-------- INFORMATION PROVIDED

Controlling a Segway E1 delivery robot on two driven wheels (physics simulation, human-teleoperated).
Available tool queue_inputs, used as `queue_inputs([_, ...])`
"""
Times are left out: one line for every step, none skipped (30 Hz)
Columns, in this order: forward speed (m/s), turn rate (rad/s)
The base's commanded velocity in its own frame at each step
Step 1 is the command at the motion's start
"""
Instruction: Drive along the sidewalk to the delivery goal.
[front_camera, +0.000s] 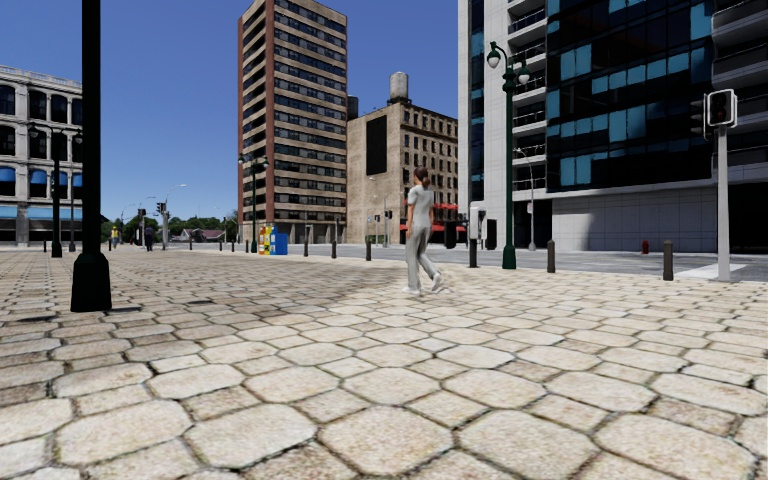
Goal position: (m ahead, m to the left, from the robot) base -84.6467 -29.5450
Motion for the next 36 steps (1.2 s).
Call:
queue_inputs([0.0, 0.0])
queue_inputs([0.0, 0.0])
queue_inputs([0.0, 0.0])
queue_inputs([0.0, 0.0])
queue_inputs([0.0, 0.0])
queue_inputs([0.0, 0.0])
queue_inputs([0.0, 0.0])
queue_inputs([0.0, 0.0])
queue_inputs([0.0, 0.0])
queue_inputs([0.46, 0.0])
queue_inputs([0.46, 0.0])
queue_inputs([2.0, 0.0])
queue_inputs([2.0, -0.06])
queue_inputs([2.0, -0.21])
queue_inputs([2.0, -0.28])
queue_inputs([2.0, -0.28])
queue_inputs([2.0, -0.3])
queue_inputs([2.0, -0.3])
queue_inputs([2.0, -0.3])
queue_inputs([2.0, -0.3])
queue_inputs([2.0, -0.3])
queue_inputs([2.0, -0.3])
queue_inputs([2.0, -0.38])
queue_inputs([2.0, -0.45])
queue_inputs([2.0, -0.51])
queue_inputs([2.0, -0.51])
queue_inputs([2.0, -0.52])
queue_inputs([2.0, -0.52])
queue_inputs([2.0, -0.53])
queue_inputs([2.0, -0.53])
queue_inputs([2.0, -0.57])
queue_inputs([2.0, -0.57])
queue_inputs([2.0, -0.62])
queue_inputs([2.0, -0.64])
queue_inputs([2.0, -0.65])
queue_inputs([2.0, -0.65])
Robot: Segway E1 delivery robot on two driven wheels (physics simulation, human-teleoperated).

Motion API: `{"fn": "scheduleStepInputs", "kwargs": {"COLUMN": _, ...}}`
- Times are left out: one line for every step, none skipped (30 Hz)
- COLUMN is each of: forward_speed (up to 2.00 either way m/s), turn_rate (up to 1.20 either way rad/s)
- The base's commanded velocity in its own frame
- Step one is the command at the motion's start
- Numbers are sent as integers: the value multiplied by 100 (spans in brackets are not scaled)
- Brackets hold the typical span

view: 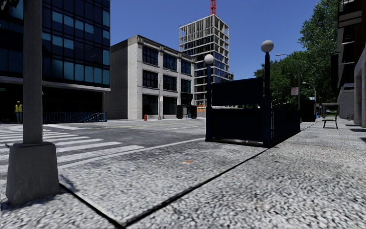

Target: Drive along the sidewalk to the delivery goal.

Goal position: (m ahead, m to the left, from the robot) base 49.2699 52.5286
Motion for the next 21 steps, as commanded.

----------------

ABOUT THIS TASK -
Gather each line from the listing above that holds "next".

ANSWER TO THIS TASK -
Motion for the next 36 steps (1.2 s).
Motion for the next 21 steps, as commanded.

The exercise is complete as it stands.